The schematic layout is analogous to the source code, the compiled
binary analogous to the physical hardware. At least thats where I was
comming from. The analogy hold for the example I want to put forward. Just
as someone can look at GPL code and write it from scratch they can look at
a schematic and redo it.
> >
it you
> can't restrict what someone does with the end program, only how they
> modify the specifically GPL'd source code.
>
> I am not sure what you mean by "does with the end program". I am not
> sure what an "end program" means, either.
>
Sorry, I was vague there. By the end program I mean the compiled
binary, ie what runs on the machine. You can't (or at least I don't think
the GPL tries to) restrict what the user does with the program.
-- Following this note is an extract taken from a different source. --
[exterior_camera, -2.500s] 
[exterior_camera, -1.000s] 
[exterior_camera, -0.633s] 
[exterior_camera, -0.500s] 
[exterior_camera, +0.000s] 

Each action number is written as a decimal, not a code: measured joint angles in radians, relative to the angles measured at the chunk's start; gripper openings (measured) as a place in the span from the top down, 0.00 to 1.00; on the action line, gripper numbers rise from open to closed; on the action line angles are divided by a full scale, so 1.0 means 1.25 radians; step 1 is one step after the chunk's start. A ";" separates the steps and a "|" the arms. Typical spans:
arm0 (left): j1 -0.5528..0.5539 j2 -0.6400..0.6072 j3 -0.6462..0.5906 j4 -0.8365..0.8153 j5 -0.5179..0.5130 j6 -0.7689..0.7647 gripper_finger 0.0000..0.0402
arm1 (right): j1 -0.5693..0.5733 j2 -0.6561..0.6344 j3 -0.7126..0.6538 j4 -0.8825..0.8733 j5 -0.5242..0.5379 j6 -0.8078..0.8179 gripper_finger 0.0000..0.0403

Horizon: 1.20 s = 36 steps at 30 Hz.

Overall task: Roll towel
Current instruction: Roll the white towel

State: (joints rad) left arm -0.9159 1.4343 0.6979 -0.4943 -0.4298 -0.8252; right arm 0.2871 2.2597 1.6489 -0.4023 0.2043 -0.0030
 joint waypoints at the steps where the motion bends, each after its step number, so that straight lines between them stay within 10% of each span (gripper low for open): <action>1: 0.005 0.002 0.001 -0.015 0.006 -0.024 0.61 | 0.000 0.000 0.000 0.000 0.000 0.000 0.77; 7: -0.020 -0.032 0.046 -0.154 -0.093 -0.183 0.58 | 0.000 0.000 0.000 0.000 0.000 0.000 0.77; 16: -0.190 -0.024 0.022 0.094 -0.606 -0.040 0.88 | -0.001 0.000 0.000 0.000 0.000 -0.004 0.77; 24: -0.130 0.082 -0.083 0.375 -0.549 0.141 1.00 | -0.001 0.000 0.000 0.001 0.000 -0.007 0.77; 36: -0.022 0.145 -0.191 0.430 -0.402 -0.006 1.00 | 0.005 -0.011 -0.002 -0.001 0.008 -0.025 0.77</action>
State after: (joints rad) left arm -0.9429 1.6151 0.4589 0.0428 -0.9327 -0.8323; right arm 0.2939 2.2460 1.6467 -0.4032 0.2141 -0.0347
Ie
someone can use gcc to compile proprietary code, run closed source
programs ontop of Linux etc. So what I meant what the user does with the
binary is not covered by the GPL only the source (in some vague way the
'a description of the design') can be covered.
On the note of communication (at least speaking for myself) I
imagine most of the free hardware community is equally trainned in both
software and hardware, unfortunately the same is not true for the software
community. Also as my writting skills arn't the best so may be a little
vague sometimes, please just say if I don't make sence on an issue.
BTW does anyone else have any comments on what I've said so far?